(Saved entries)
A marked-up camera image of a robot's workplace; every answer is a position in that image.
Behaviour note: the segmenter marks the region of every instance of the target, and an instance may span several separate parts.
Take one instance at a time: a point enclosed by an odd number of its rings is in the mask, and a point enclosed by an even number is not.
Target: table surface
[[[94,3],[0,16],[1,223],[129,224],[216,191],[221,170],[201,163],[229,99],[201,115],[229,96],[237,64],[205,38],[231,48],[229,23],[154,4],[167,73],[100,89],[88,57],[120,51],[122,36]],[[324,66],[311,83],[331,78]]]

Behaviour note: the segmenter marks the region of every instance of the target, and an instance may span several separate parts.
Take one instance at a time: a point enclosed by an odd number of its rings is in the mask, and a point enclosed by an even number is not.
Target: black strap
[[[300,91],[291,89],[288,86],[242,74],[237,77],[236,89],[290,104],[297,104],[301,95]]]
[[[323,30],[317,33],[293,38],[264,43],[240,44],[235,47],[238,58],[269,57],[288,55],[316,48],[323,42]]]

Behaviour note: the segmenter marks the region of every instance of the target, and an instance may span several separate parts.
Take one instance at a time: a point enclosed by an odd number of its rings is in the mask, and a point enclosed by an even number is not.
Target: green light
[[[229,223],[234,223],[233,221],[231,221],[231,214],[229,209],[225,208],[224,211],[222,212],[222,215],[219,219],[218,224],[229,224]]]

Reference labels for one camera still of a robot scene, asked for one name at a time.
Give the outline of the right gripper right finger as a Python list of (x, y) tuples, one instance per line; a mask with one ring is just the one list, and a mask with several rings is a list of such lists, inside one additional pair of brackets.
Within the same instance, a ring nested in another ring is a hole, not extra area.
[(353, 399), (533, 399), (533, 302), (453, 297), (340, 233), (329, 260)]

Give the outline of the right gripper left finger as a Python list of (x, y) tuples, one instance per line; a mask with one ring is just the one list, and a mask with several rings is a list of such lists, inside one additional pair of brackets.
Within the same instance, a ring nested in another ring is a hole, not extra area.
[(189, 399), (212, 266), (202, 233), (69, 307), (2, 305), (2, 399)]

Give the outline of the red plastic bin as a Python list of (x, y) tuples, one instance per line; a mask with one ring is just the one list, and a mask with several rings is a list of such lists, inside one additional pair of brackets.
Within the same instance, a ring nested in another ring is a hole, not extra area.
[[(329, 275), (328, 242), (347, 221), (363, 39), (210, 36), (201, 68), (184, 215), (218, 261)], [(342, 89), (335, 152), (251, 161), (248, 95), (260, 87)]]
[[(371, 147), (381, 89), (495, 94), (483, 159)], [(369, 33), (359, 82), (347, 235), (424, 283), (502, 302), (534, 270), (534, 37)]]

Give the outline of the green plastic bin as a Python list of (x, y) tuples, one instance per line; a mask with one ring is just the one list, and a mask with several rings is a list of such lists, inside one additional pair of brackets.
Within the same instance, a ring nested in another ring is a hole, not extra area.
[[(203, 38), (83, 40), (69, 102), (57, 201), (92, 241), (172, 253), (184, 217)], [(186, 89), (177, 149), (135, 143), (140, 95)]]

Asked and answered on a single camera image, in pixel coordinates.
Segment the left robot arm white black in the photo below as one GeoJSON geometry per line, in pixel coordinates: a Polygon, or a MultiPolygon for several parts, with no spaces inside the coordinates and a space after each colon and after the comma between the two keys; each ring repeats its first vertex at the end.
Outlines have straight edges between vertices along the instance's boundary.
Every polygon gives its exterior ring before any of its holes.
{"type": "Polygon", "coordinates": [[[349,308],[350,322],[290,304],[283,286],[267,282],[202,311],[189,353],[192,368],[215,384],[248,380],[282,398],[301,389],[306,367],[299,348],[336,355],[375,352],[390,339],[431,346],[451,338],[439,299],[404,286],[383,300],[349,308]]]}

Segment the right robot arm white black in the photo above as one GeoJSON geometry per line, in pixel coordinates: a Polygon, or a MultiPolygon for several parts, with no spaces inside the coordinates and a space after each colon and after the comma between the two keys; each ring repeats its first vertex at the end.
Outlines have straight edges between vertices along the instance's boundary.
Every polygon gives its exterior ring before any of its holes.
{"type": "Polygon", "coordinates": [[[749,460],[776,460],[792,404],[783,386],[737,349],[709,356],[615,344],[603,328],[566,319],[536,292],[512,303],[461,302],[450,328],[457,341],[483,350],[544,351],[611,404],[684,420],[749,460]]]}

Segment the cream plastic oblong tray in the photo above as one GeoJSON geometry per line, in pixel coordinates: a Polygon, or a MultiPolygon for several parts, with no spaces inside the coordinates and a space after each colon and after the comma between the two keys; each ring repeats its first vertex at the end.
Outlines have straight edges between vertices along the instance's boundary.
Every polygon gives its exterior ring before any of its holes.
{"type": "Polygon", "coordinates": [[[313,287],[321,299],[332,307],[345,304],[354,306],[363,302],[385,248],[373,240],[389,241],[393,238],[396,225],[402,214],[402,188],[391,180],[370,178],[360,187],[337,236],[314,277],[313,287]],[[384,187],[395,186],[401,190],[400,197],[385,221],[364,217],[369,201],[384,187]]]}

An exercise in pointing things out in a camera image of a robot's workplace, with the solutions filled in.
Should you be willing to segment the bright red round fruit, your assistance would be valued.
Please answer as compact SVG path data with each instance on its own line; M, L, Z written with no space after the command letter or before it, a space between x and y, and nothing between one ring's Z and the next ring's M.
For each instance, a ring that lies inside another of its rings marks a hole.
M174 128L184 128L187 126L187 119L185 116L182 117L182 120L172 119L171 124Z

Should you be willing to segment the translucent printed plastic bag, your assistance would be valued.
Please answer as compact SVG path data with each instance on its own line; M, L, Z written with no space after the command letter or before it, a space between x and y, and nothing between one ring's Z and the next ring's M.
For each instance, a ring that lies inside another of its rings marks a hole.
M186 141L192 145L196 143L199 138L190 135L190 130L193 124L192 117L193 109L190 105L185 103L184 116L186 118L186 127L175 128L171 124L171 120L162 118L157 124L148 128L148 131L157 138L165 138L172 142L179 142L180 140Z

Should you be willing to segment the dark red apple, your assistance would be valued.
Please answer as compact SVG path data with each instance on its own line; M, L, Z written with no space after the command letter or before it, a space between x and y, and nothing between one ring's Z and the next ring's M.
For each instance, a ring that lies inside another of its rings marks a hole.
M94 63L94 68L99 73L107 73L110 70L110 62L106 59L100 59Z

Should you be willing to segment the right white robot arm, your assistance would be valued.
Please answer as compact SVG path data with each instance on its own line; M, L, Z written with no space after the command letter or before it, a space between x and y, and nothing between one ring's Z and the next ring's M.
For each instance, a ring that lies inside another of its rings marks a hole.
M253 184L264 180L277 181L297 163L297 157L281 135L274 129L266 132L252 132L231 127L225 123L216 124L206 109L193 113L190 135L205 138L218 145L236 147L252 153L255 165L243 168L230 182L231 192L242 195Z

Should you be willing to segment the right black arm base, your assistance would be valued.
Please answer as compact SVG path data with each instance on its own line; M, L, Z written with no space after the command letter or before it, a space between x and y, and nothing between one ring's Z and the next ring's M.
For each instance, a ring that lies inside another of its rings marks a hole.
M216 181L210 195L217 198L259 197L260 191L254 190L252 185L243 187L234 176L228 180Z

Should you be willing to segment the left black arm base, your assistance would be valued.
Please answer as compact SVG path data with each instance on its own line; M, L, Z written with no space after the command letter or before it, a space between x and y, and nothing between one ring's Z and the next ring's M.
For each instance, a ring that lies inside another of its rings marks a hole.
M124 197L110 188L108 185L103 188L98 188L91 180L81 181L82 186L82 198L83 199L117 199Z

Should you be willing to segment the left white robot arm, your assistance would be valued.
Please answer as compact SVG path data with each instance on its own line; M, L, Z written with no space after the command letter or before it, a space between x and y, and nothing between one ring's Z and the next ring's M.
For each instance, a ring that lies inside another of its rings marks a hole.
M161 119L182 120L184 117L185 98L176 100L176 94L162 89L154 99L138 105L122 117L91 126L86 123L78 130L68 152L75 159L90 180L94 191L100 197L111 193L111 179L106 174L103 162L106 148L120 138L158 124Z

TRY IT – Your answer should hold every line of the entries that contains the string "white".

ANSWER SECTION –
Segment the left robot arm white black in the photo below as one GeoJSON geometry per line, in pixel coordinates: a Polygon, or a MultiPolygon for several parts, with no spaces inside the coordinates and a space after each colon and after the comma between the two keys; each ring repeats its first vertex at the end.
Segment the right robot arm white black in the photo above as one GeoJSON geometry per line, in pixel coordinates: a Polygon, or a MultiPolygon for several parts, with no spaces inside the coordinates and a space after each colon and after the comma between the two keys; each ring repeats its first vertex at the end.
Should you be willing to segment the right white robot arm, your assistance would be valued.
Should you be willing to segment the left white robot arm, your assistance would be valued.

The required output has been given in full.